PERSONAL PERSPECTIVE
The price for remittances
- Pati Poblete
Monday, December 26, 2005
IF THERE'S ONE THING the holiday season has taught me, it's that Catholic guilt has got nothing on that of a migrant's.
For as long as I can remember, my parents -- the first to come to America in both their families -- constantly reminded me about my poor cousins in the Philippines.
When I refused to finish my food, I was told my poor cousins would be so lucky to eat my leftovers. When I complained about my clothes, my dad lectured me about how my poor cousins had to walk the dirt roads of the provinces shirtless and shoeless.
And -- my personal favorite -- when I wanted new toys for Christmas, I was told my poor cousins had to drag around empty sardine cans by a string and imagine they were shiny cars.
I'd watch my mom fill up huge, empty boxes with cans of Spam, corned beef, Vienna sausages, chocolates, bed sheets, clothes and towels. "These are for your cousins and my brothers and sisters for the new year," she'd say. "We're lucky we're in America so we can help them."
As I grew up, I carried the guilt with me, sending $100 here and there in remittances to countless cousins who I had never met or spoken to. I imagined the money going toward clothing those shirtless, shoeless cousins, and providing them with real toys rather than empty sardine cans.
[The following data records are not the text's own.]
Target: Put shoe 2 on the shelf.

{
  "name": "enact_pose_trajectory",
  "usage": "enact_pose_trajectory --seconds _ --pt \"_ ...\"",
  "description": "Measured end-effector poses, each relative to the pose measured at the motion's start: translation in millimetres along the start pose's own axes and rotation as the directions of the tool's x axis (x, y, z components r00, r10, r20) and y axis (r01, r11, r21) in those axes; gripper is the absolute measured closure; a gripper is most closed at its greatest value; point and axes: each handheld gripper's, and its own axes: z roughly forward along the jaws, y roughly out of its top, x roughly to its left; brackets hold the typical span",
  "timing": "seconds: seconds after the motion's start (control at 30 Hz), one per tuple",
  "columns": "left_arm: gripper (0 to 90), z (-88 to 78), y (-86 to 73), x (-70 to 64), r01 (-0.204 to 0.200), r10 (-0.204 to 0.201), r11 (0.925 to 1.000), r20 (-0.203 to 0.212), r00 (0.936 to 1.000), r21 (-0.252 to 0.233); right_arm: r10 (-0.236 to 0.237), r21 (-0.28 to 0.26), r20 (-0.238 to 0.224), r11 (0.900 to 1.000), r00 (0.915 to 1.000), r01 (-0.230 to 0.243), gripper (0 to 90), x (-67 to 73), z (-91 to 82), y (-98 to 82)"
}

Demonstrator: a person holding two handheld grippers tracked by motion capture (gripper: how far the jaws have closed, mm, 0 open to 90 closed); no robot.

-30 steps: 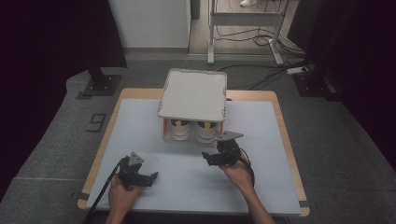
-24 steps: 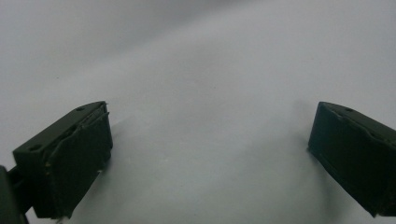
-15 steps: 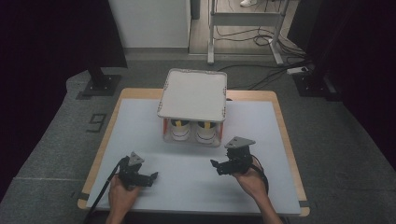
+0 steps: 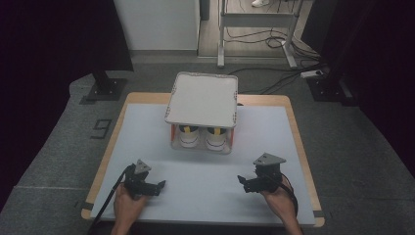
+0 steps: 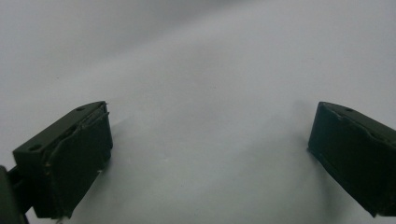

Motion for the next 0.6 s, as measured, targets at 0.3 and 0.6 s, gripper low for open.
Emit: enact_pose_trajectory --seconds 0.3,0.6 --pt "0.0 0.0 0.0 0.0 0.000 0.000 1.0000 0.000 1.0000 0.000 0.058 0.047 0.042 0.997 0.9974 -0.060 0.0 -12.4 13.9 -36.3" --pt "0.0 0.0 -0.1 -0.1 0.000 0.000 1.0000 0.000 1.0000 0.000 0.061 0.078 0.046 0.995 0.9971 -0.064 0.0 -15.2 21.9 -48.7"
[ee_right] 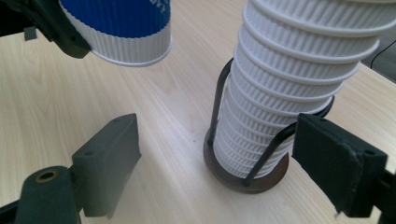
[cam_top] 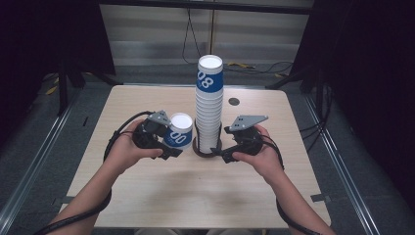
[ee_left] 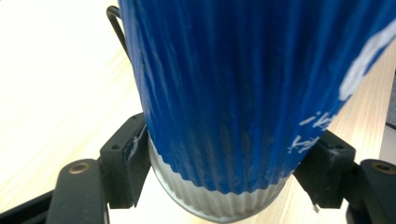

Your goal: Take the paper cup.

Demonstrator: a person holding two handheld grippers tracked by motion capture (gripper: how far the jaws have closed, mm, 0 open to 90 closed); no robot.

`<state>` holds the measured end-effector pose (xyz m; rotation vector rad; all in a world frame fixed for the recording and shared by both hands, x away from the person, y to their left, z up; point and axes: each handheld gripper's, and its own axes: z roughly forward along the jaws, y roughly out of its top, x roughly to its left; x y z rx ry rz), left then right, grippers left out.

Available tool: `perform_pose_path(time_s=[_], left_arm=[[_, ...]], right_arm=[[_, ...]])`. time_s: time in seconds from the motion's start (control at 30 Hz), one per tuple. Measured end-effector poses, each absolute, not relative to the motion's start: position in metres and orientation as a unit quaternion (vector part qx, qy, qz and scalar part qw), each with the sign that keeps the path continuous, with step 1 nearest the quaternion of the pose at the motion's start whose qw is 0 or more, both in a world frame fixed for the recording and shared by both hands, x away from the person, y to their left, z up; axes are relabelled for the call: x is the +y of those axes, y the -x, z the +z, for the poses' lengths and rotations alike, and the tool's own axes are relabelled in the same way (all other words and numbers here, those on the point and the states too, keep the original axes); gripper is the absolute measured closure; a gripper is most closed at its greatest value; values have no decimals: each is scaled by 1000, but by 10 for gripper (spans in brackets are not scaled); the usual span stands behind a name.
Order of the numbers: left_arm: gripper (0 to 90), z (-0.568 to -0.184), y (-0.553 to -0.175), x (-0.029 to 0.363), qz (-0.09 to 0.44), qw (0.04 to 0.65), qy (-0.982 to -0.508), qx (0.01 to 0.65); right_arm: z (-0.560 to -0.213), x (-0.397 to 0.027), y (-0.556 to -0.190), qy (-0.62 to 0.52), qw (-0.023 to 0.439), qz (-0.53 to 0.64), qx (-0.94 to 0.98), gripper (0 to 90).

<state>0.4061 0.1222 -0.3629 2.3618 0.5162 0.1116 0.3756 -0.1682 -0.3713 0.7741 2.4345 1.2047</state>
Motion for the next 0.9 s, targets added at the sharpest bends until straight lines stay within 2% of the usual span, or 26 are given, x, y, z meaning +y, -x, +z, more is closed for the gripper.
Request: perform_pose_path(time_s=[0.9], left_arm=[[278,-373,-407,107,29,276,-945,170]], right_arm=[[-384,-166,-373,-252,147,409,864,143]])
My mom would send even more money, even when she faced financial hardships of her own. "No matter how poor we get, they are always poorer," she would say.
So when our whole family went to the Philippines in April, I was eager to meet finally the cousins and aunts and uncles who my parents had been helping for so many years. We packed extra clothes so we could give them away, and brought canned foods and candies for our other relatives.
When we arrived, my older cousin, Lani, greeted us at the airport, though she almost didn't notice us because she was busy text messaging on her cell phone. She led us to where our other relatives were waiting and proceeded to take pictures with a tiny digital camera that could have passed for a key chain.
I spent the week getting to know them and asking them questions. Uncle Edwin, my mom's youngest brother, had stopped working, I was told. With all the money he was getting in remittances from America, he didn't need to work anymore.
My mom's eldest sister, Gloria, had stopped working as well, after her daughter went overseas to Hong Kong to work as a maid. What little money her daughter sent was enough to keep her from working, she said.
Our eldest cousin, Jerry, had left for Saudi Arabia to work in a factory. His remittances were enough for each of our cousins to buy their own cell phones.
Four of my cousins had dropped out of high school. "Why finish school when the money is in America?" they asked.
I looked around at the open market space down the road from my grandmother's house and stared at the raw fish covered with flies. Vendors sold flat soft drinks in small plastic bags with makeshift straws placed in them. Yes, it was a poor country and no matter how bad it got in America, I was indeed luckier than my cousins.
But sending money so that they could stop working was not helping them, or the Philippines.
In 2001, International Monetary Fund figures showed that Filipinos working abroad sent an estimated $6 billion back home, placing them third behind migrants sending remittances to India and Mexico. Last year, that number went up to $8.8 billion.
According to a study by the International Monetary Fund, "remittances do not appear to be intended to serve as capital for economic development, but as compensation for poor economic performance."
The study also revealed that the money sent from migrants to their families is mostly spent on consumer items, such as clothes and cell phones, rather than business investments.
"But they will think we are selfish," my mom said when I urged her to send the money to an organization instead, that would build schools and homes in her hometown. "They won't see that money."
She had survivor's guilt, living in a country of prosperity while her family still lived in a developing one. But what good was the money bringing to a country whose communities were filled with unemployed and unproductive citizens because of it?
New schools, better roads, sturdier roofs, and an incentive to build their own communities, that's what my poor cousins need.
There's no shame -- or guilt -- in that.